◆ To do ◆
Copy the data exactly from the line that contains "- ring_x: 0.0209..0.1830" through the line that contains "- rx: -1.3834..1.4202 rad", keeping both end lines and leaving out everything else.

Given records below:

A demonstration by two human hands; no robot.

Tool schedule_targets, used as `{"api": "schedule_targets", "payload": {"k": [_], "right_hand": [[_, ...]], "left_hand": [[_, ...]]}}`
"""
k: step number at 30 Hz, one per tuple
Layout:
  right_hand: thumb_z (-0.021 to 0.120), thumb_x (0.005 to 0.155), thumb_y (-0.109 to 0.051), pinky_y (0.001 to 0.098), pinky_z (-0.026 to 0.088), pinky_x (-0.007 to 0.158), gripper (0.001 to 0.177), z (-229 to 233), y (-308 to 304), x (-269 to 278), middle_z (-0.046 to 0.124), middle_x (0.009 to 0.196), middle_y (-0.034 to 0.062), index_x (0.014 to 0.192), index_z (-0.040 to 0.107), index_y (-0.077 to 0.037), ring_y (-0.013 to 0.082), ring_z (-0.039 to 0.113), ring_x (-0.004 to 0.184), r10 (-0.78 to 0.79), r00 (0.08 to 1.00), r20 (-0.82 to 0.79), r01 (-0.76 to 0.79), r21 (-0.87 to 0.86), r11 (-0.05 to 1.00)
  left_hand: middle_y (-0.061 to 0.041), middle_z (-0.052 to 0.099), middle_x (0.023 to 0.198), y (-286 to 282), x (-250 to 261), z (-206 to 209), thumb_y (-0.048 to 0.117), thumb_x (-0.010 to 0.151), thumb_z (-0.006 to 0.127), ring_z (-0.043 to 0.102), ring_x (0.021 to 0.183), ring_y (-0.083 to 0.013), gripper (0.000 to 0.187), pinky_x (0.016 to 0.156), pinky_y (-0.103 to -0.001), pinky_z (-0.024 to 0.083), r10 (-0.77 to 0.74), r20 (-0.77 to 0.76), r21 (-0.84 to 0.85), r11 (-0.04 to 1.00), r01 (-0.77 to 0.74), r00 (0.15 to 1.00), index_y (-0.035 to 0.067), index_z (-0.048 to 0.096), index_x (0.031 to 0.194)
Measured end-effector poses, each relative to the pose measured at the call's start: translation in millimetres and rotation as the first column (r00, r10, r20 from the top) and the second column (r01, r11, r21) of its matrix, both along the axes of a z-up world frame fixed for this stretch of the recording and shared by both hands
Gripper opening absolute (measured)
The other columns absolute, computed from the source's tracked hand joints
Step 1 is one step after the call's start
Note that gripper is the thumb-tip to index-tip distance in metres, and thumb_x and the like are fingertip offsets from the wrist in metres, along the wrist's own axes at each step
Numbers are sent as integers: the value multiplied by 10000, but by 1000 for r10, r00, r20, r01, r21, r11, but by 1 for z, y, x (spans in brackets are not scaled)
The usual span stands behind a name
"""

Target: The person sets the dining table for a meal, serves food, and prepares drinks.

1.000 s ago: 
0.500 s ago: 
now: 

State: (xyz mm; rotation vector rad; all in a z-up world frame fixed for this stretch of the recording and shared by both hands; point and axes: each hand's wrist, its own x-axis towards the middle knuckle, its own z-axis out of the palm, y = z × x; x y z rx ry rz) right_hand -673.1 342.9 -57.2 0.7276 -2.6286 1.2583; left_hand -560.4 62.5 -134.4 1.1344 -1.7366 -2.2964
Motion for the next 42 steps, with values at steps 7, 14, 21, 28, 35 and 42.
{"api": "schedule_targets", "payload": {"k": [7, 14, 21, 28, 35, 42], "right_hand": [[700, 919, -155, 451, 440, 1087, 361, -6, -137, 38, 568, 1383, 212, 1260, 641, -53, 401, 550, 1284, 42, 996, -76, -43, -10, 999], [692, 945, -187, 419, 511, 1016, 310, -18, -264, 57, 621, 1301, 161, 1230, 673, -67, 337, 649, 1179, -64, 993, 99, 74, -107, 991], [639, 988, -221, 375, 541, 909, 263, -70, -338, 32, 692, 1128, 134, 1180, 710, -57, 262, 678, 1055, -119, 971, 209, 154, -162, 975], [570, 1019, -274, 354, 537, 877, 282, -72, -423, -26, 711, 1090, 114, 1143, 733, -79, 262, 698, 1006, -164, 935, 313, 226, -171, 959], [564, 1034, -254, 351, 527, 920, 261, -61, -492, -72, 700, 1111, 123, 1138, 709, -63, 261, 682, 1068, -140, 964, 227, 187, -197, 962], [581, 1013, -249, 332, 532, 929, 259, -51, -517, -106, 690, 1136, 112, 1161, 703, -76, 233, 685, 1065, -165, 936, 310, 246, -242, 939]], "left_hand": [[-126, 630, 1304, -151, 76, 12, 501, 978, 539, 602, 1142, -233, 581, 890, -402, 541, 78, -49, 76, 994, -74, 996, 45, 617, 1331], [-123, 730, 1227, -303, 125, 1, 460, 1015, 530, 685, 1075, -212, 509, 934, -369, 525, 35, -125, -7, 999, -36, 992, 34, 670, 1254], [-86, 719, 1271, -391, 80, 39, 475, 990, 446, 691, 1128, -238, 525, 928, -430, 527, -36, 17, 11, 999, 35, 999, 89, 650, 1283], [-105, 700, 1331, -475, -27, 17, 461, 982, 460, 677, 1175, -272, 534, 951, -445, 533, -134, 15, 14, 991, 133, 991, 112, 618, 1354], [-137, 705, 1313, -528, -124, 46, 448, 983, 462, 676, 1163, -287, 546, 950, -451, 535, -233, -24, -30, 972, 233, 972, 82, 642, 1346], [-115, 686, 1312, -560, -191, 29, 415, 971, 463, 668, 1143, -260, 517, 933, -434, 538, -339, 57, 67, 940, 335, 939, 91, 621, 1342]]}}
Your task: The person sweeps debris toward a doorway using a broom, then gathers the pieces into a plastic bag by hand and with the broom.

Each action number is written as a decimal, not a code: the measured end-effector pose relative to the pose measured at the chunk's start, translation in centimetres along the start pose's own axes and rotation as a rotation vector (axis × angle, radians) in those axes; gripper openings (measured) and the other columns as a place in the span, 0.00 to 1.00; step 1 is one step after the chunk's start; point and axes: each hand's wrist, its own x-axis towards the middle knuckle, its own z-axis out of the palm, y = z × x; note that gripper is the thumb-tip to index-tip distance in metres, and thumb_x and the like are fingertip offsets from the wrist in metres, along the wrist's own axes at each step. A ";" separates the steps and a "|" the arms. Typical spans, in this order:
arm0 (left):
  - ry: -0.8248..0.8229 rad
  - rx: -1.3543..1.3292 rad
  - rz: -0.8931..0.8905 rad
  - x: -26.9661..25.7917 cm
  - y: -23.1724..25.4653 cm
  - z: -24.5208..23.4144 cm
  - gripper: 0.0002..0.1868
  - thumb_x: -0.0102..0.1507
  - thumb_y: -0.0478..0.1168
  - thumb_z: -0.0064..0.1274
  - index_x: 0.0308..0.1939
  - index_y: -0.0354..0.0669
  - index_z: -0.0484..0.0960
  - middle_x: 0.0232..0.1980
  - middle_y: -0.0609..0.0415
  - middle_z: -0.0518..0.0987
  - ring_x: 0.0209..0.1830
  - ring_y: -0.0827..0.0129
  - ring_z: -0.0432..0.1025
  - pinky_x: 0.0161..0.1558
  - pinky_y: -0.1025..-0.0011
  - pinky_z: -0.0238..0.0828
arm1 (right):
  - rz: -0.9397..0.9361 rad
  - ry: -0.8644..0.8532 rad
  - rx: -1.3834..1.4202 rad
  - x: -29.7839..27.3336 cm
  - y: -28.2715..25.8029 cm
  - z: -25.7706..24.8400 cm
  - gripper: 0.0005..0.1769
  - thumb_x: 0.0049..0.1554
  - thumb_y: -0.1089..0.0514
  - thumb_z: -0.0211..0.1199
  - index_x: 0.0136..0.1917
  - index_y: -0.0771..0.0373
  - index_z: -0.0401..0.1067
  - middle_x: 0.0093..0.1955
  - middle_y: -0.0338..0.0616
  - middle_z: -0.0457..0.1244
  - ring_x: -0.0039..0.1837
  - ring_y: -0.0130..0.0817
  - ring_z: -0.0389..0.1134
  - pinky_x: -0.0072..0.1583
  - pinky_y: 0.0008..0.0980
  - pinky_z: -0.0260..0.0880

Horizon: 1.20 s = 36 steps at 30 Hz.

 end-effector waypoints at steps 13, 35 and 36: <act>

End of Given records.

◆ Solution to this problem ◆
  - ring_x: 0.0209..0.1830
  - ring_y: -0.0827..0.0129
  - ring_z: -0.0432..0.1025
  - pinky_x: 0.0161..0.1558
  - pinky_y: -0.1025..-0.0011
  - pinky_z: -0.0238..0.0828
arm1 (right):
  - rz: -0.9397..0.9361 rad
  - ry: -0.8644..0.8532 rad
  - rx: -1.3834..1.4202 rad

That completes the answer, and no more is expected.